Although they're not numerous, the action scenes are well done and VIOLENT! Dolph pulls no punches with this flick. The deaths come fast, hard and furious! Overall, this little film is quite good. I eagerly await the next Dolph film. To those who have not checked out this film and The Defender, I recommend you do so.
Wolf Creek (2005)
Good first effort
Director Greg McLean has crafted an effective thriller for his first effort. "Wolf Creek" has garnbereed much press for its realistic style and unflinching camera work. This film deserves attention, because it proves Australia, as a film industry, can make more than period dramas and slow movie social commentaries. "Wolf Creek" breaks the Aussie mold of being entertaining to only Aussies. This film could be watched by anyone is any country. Well done Mr. McLean! The film could also be used in schools to show kids who are thinking of going off on sight seeing trips to think again.
The story itself is eerily close to The Texas Chainsaw Massacre, but there are differences. The film has much more scope than that claustrophobic masterpiece and the villain, superbly played by John Jarrat, is much more three dimensional than most horror bad guys.
It's worth noting that the AFI's (The Australian Film Institute Awards)for some reason forgot to nominate Jarrot for his work. Shame on them. His performance is the standout of the year! The three victims however, are all annoying, loud and obnoxious youngsters. Unfortunately, none of them change by the end of the picture. There's no big character shift. What a shame, it would have made the things that happen to them more horrifying. As it is, the audience is kind of left barracking for Jarrat to kill them.
The score of the film is also excellent. In fact, the whole production has a sheen that belies it's low budget. The final haunting image is also classic. It's no wonder Bob and Harvey Weinstein plonked down big bucks for this film. Although it's far from perfect, it is well made and tense and horrifying. Something recent crapfests like Saw and their ilk have failed to be.
All in all, a good flick. Ignore the controversy and see it!
Batman Begins (2005)
Batman gets his wings clipped
I had high hopes when I saw "Batman Begins". I shouldn't have. From the rushed opening hour, to the unspectacular entrance of Batman and the mediocre, uninspired score, "Batman Begins" is a big budget waste of time. It makes 2004's "The Punisher" look like "Ben Hur".

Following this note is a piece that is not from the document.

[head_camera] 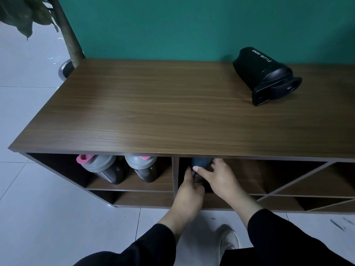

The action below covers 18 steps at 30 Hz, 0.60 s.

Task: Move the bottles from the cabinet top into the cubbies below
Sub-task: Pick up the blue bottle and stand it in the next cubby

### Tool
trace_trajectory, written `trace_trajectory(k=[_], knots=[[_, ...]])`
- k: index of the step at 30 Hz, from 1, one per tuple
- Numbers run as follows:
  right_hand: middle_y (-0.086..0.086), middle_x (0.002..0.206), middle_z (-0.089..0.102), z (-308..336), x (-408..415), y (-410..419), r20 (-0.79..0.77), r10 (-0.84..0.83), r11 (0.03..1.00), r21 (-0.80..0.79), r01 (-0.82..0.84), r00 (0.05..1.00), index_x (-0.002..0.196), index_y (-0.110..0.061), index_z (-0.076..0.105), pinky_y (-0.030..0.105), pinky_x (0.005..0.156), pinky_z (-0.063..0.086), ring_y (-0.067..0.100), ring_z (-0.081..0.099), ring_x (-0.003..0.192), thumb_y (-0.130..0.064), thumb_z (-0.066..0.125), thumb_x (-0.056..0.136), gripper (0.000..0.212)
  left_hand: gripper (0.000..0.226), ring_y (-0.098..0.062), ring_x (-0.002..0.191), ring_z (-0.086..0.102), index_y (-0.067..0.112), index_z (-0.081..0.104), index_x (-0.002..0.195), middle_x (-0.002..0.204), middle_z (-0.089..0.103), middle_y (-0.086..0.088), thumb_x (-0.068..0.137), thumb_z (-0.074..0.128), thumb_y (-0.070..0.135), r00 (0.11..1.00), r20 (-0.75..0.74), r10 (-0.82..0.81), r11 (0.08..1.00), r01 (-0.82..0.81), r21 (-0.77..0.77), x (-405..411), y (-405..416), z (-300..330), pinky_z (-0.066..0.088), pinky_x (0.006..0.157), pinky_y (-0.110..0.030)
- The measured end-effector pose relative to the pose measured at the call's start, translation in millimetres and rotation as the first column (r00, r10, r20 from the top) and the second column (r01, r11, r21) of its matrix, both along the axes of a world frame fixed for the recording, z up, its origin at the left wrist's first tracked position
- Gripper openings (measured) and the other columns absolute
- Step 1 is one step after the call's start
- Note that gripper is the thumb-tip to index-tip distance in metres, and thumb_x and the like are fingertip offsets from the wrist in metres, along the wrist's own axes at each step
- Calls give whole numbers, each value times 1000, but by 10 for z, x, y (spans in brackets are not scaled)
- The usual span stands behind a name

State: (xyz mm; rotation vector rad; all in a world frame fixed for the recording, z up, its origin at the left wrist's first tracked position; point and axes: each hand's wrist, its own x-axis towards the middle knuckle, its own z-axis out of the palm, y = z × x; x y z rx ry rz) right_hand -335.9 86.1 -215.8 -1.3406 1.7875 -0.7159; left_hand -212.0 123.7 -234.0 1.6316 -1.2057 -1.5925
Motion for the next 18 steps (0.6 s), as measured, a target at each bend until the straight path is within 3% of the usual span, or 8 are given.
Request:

Christian Bale was okay as Bruce Wayne, but he's no Michael Keaton. The rest of the supporting cast were good. I wish I could say the direction was. The action scenes are shot in the dark with a jittery camera, perhaps to conceal the lackluster Batman suit and the movie also includes one of the funniest moments ever captured on film. In a homage to "The Simpsons", the Batmobile is being chased by the police, Batman simply turns off the lights and the cops race past...Batman drives a ghost car! In a zillion dollar picture like this surely David Goyer could have thought of something better than that.
There are other problems too. For starters, Wayne Enterprises built the tumbler, the car that is used as the Batmobile. When Batman has this big chase, the whole thing is captured by a news crew and played on TV. Problem: Didn't anyone from Wayne Enterprises see the Batmobile and go "Hey! That looks like our tumbler, only black!" Other troubles are the mentioned action scenes. There's no set piece. No grand entrance, no bit where your pulse races. The makers just seemed content they had a Batman picture and that was enough.
Then there's the ending. Not since "Red Dragon" have I groaned so loud.
David Goyer is a writer who with each successive film is proving "Blade" was a fluke. His screenplay for this movie is pedestrian at best and Christopher Nolan's direction shows he should stick to intimate thrillers.
This Bat's had its wings clipped -- big-time!